2012 International Conference on Cloud and Service Computing (2013)
Beijing, China China
Nov. 4, 2013 to Nov. 6, 2013
DOI Bookmark: http://doi.ieeecomputersociety.org/10.1109/CSC.2013.19
Today the academic ranking for computer science is a hot and importmant problem. This paper introduces Computer Science Academic Rankings System (CSAR) which aims at academic information extracting, mining and ranking. In this paper we mainly present approaches for information extraction and normalization in CSAR. For semi-structured and unstructured web pages such as paper-view pages, we propose a method with natural language processing n-gram model and web grammar.

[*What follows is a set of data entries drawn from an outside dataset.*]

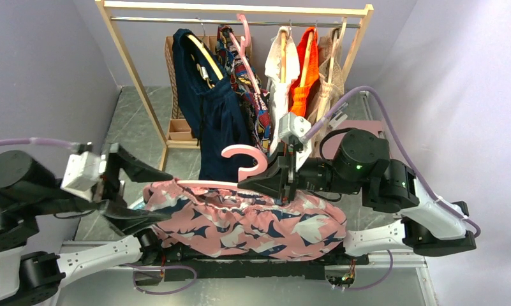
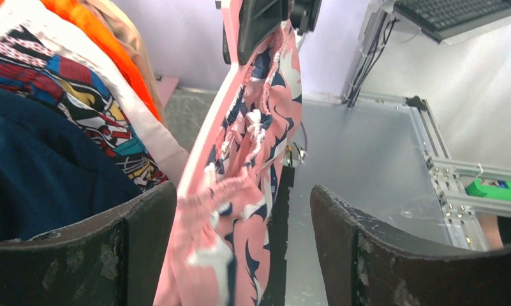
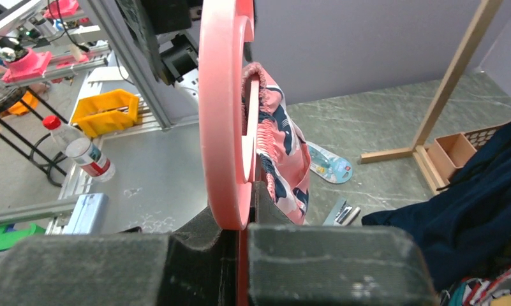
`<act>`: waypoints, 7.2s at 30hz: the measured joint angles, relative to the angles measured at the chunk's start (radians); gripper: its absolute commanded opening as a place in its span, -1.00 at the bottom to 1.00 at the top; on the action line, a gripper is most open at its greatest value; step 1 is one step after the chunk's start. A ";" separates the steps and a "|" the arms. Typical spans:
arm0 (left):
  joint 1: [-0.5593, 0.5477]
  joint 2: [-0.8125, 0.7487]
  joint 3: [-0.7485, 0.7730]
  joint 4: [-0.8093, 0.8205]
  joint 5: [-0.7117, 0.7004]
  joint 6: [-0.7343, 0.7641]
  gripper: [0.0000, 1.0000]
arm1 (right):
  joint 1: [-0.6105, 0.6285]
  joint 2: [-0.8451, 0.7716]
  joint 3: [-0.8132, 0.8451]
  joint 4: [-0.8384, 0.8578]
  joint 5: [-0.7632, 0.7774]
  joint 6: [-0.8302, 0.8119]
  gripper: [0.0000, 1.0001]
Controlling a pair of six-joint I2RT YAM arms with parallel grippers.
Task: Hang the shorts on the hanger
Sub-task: Hang the shorts on the hanger.
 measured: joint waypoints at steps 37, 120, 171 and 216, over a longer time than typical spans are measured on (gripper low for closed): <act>0.000 -0.027 -0.084 0.028 -0.088 0.060 -0.71 | 0.000 -0.056 -0.056 0.031 -0.008 0.023 -1.00; 0.000 0.338 0.207 0.024 0.108 0.149 0.53 | 0.000 0.077 0.166 -0.100 0.031 -0.086 -1.00; 0.003 0.272 0.081 -0.020 0.106 0.162 0.26 | 0.002 0.190 0.322 -0.328 0.038 -0.091 -1.00; 0.004 -0.048 0.080 0.318 -0.259 0.044 0.89 | -0.002 0.368 0.562 -0.320 0.402 0.008 -1.00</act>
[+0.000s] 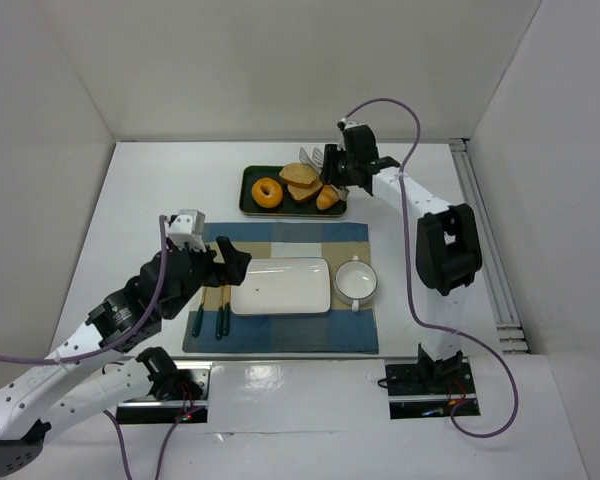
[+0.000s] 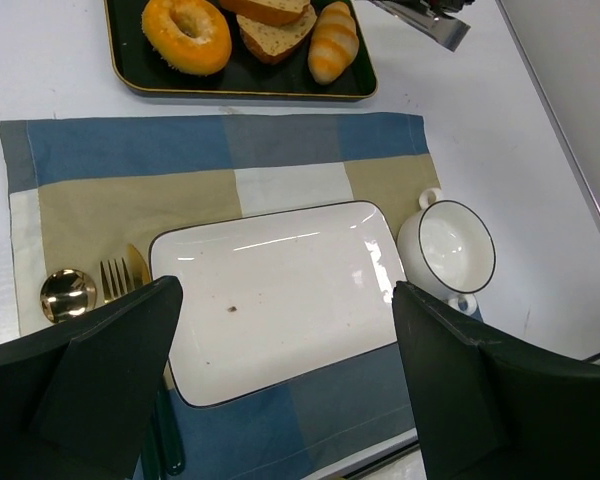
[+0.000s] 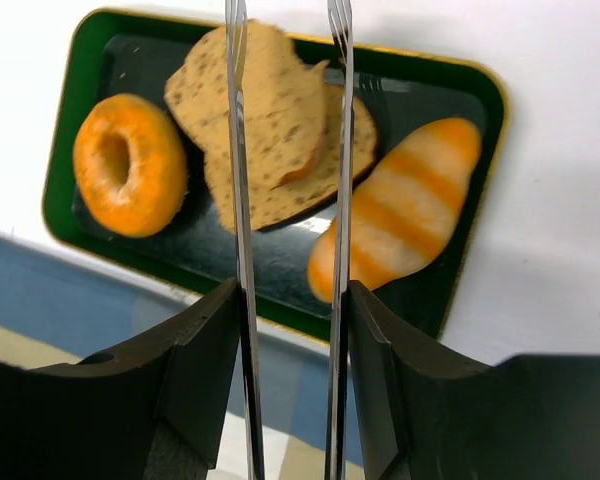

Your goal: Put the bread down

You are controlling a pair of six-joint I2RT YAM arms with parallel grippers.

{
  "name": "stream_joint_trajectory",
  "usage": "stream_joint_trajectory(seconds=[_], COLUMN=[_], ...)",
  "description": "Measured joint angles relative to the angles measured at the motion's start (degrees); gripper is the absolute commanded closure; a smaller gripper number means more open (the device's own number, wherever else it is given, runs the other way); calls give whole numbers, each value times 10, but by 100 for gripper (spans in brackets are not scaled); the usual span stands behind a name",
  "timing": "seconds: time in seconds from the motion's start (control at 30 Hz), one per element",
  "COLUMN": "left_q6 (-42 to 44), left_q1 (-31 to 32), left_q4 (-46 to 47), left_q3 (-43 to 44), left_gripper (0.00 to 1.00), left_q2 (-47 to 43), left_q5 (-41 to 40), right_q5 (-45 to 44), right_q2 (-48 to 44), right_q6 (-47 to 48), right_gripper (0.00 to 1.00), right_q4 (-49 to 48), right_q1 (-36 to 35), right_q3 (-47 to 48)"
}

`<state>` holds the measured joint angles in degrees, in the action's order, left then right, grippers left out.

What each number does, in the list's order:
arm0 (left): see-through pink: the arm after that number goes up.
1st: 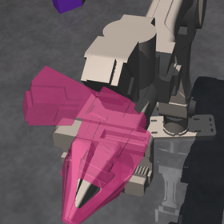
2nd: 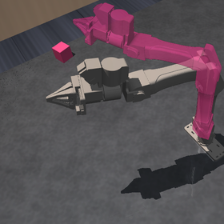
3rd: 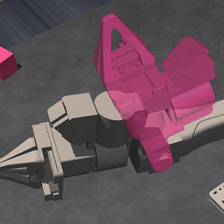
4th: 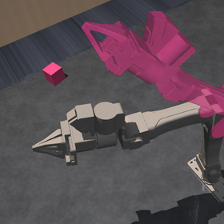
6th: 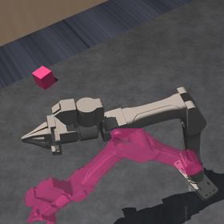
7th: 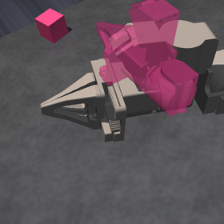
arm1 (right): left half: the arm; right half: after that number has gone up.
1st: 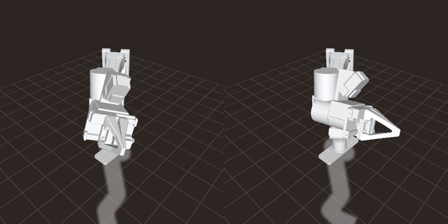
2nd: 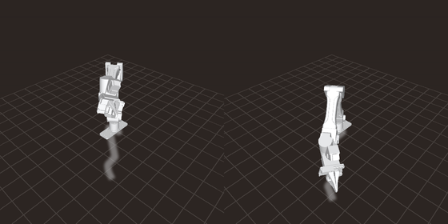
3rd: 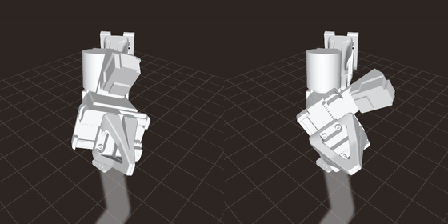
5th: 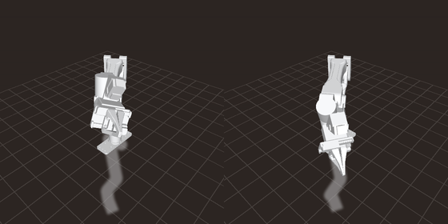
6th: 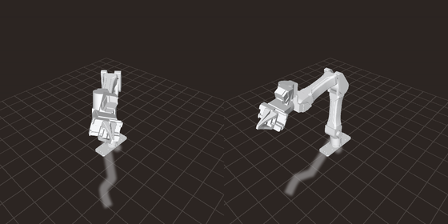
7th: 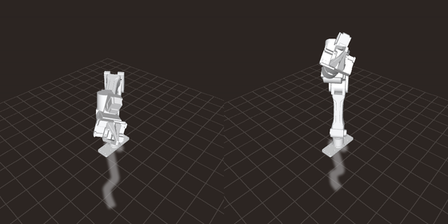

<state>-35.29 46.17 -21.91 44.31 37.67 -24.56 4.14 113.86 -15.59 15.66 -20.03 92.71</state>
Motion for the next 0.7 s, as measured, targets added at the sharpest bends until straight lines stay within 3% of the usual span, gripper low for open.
stream_joint_trajectory(seconds=[0.27, 0.43, 0.7], left_q6=[-12, -17, -29], left_q1=[0, 0, 0], left_q4=[-9, -17, -25], left_q3=[-5, -6, -18], left_gripper=[0, 0, 0], left_q2=[-18, -30, -42], left_q5=[0, 0, 4], right_q5=[4, -38, -108], right_q2=[0, -5, -99], right_q6=[-4, -5, -6], right_gripper=[48, 48, 48], right_q4=[16, 37, 26], right_q1=[-40, -57, -64], right_q3=[0, -3, -52])
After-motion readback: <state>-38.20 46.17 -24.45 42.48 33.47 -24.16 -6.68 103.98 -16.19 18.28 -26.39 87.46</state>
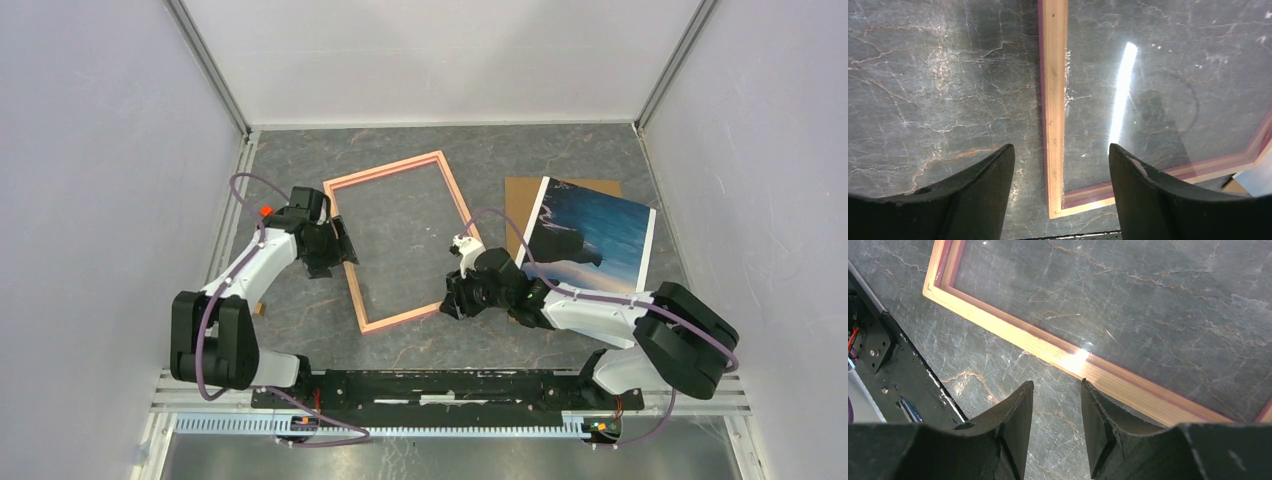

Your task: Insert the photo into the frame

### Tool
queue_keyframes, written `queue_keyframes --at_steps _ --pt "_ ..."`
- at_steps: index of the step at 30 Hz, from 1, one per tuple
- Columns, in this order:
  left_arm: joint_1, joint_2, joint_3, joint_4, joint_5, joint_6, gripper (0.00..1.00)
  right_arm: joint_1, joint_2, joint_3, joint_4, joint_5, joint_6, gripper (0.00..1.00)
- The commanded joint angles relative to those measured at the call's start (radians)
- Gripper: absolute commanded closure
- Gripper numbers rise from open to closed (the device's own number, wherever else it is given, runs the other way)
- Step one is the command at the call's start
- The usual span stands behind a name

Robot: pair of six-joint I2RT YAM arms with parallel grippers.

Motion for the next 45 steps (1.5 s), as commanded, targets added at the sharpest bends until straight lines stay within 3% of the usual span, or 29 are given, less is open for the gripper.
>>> queue_keyframes --at_steps 1,6,18,38,45 --pt "0.028 0.035 -0.033 0.068 0.043 0.009 0.28 0.019 0.029 0.008 0.076 -0.028 0.014 0.52" --pt "0.040 0.124 -0.026 0.080 0.098 0.026 0.49 0.024 0.038 0.022 0.067 -0.022 0.011 0.51" --pt "0.048 0.137 -0.035 0.061 0.031 0.046 0.60 0.073 0.077 0.034 0.088 -0.019 0.025 0.52" --pt "0.032 0.268 -0.025 0.009 -0.052 0.097 0.98 0.077 0.184 0.140 0.050 0.109 -0.009 0.50" --pt "0.030 0.260 -0.026 0.010 -0.056 0.097 0.98 0.077 0.273 0.160 0.066 0.090 0.021 0.50"
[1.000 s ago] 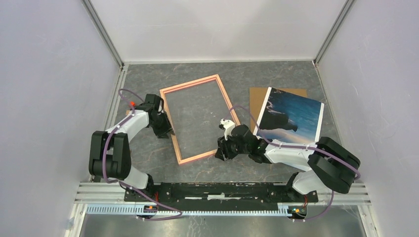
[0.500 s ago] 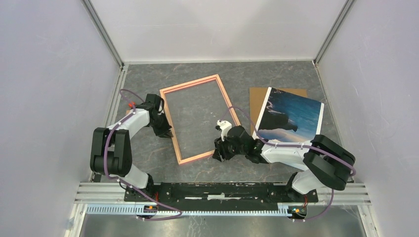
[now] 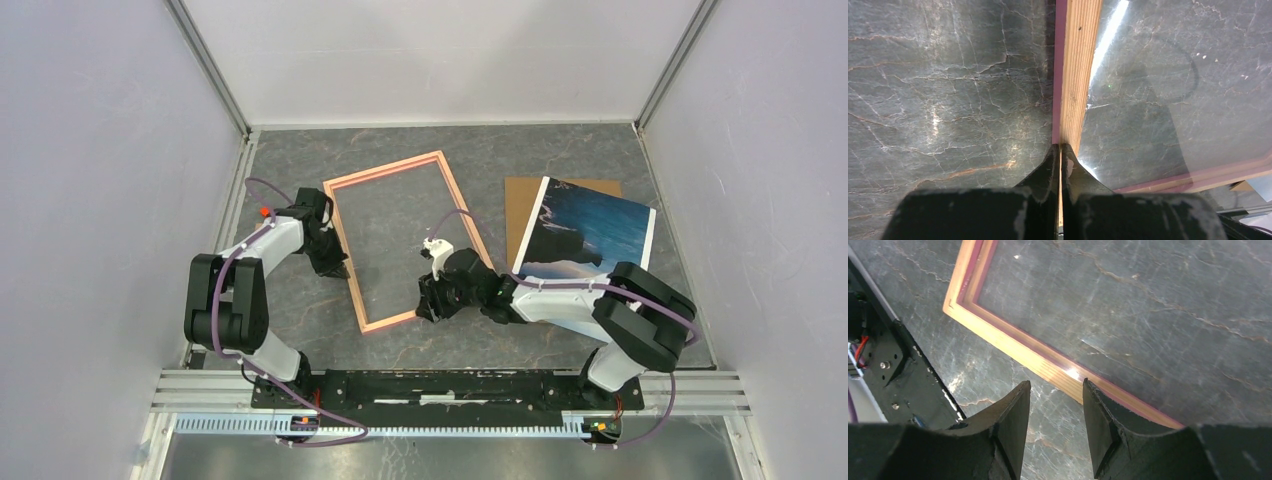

We generate an optimal matching bipartite graph to extract authors and organizations information with maximum likelihood. CSAR also uses KM algorithm and Hungarian algorithm to find authors and emails correspondence. For information normalization, we introduce n-gram model, EM algorithm and trigram model with linear interpolation to construct part-of-speech tagger, with which to extract useful information from web source. Then TF-IDF model and string edit distance are applied to finish normalizing organization names. In experiment, our proposed approaches obtain high accuracy rate and great improvements of academic information extraction.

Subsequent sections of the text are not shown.